I think he only realizes once he’s had the evolution at the hands of the ancient world, what he’s screwed up and is going to miss in Christine. And so that is a painful goodbye. He realizes that there could have been a future with them and that seed is sown in that moment in the film. But you’re right; maybe that is part of what he actually is fine with. He’s fine with aligning himself with creatures and spirits and everything else that’s thrown at him and that’s why he can be a slight outsider as an Avenger.
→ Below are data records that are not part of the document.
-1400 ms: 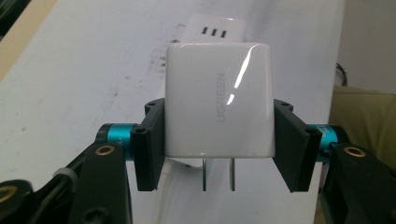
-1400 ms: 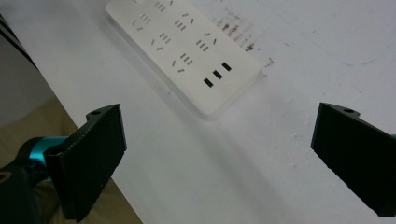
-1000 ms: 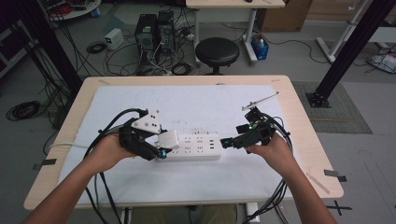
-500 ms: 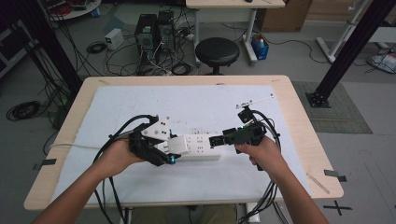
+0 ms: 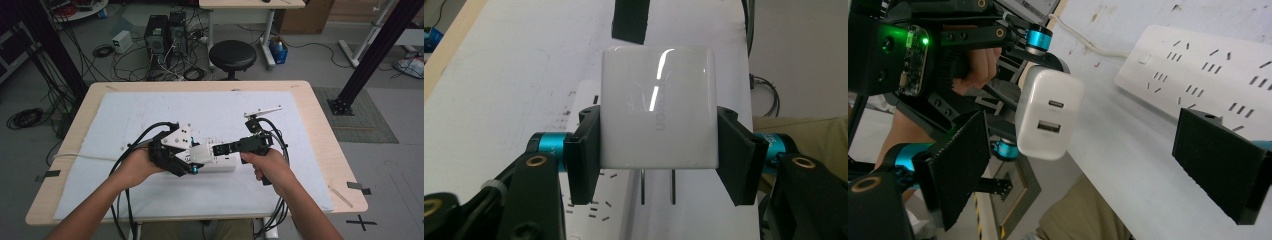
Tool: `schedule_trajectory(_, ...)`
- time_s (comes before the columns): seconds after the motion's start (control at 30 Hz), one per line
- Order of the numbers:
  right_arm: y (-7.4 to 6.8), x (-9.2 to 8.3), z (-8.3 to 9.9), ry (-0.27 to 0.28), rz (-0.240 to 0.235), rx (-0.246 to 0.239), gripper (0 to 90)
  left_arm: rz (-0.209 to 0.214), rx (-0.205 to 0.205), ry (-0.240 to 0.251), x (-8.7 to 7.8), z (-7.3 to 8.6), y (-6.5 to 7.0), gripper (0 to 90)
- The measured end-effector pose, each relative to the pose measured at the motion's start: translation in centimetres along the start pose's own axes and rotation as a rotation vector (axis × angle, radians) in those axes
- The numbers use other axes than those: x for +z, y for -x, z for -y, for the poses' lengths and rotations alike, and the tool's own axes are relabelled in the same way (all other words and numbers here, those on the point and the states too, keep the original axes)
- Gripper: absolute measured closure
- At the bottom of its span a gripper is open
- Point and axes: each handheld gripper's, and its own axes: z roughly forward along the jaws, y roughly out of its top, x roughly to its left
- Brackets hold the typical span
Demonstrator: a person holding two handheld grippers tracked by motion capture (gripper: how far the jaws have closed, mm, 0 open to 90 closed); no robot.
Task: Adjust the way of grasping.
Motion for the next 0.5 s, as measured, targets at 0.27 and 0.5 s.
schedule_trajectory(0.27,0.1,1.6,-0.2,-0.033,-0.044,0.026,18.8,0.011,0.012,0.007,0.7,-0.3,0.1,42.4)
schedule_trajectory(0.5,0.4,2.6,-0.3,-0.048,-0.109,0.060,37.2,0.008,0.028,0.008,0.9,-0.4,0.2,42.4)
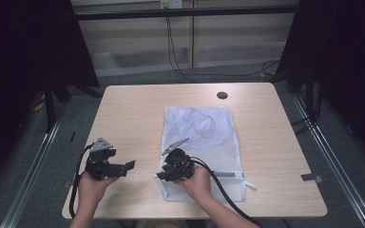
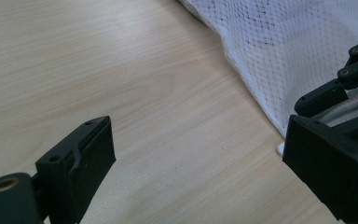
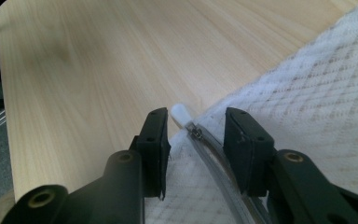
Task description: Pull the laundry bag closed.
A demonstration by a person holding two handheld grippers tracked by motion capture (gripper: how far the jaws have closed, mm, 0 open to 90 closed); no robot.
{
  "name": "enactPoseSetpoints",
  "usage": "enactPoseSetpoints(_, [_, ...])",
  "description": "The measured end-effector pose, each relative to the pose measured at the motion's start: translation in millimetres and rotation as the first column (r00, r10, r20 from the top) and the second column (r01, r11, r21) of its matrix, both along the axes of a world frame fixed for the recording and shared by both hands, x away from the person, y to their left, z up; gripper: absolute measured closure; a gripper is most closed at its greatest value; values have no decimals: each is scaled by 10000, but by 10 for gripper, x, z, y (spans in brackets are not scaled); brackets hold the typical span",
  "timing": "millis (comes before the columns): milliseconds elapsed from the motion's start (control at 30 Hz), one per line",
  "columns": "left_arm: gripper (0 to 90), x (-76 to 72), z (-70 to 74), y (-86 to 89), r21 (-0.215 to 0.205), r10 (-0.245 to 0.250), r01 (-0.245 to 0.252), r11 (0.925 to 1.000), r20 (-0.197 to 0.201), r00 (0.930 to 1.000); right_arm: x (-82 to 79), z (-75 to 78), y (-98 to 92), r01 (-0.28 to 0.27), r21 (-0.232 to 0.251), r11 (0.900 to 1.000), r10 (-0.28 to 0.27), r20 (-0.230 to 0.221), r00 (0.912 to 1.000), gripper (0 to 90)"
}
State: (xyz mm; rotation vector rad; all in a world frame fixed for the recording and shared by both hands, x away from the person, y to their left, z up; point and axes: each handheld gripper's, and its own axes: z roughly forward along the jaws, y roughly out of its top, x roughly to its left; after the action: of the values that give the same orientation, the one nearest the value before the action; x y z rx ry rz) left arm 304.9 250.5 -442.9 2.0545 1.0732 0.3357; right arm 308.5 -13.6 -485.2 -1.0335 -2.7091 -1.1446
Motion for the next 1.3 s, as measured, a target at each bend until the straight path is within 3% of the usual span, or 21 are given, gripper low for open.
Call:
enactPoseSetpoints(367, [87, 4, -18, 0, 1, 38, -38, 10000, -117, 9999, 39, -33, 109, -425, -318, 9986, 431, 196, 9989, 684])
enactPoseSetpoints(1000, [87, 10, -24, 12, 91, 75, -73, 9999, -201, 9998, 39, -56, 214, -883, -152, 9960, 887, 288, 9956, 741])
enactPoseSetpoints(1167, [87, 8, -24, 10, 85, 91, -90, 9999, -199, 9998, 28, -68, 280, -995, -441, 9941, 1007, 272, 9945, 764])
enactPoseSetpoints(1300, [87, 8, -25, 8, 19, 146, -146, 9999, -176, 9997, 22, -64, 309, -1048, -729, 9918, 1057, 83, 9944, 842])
People say that you were in the Avengers, but you’re not an Avenger, right? No, I’m not. I’m not at Stark Tower with Nick Fury. No, he’s sort of outside of that realm, but I don’t think that’s necessarily a character trait. I think that is just a job title. He’s there to protect the reality of the Avengers in a different way to what they have been fighting up until the point that everything collides in the last two Avengers movies, so he holds his position as an adult on the periphery of that, but I think only for so long. There’s always a moment where he has to work with people and team up. And you know, we might see that in the next film; you have to wait and see.
KCRW: Strange seems almost more comfortable in these mystic worlds because at least there aren’t people. And he can have some curiosity about these things that he thinks he knows, and can deal with or doesn’t want to be in contact with. I felt like, at some point, you gotta find something to play.
Cumberbatch: Yeah. And if you’re not a people person, how would you do that? Well, I mean, the trademark snarkiness, the kind of off the cuff wit and put down, the sort of the ego behind that, but also the enjoyable aspect of that, which is something we’ve seen very prevalent with Tony Stark, and especially Downey’s incandescent encapsulation of that, in his performance over the last decade. It’s definitely something where I feel it’s not just the goatees that the men have to talk about. There is a way that they have difficulty with other people or a manner in which their egos get the better of them. And their wit is something that comes up full score on many occasions. I think that in the past that has been the case with Strange.
I think this does veer into the realm of plot spoilers, so I can’t talk too much about it, because this film is definitely an evolution of that characteristic. We’ll definitely see him being challenged on that front. That much I can say. And I think that’s a good thing. We need to shake him up. You can’t be a superhero in isolation. They have to interact with people. Good, bad or indifferent. And whatever the outcomes are, there has to be an exchange. I think there is a buddy thing going on with Wong, for sure. That’s the sort of odd couple relationship akin to Watson and Sherlock. It’s no secret that Wanda Maximoff is a big part of the next film, and that’s all I’m gonna say. I can feel the little infrared dots creeping over the horizon.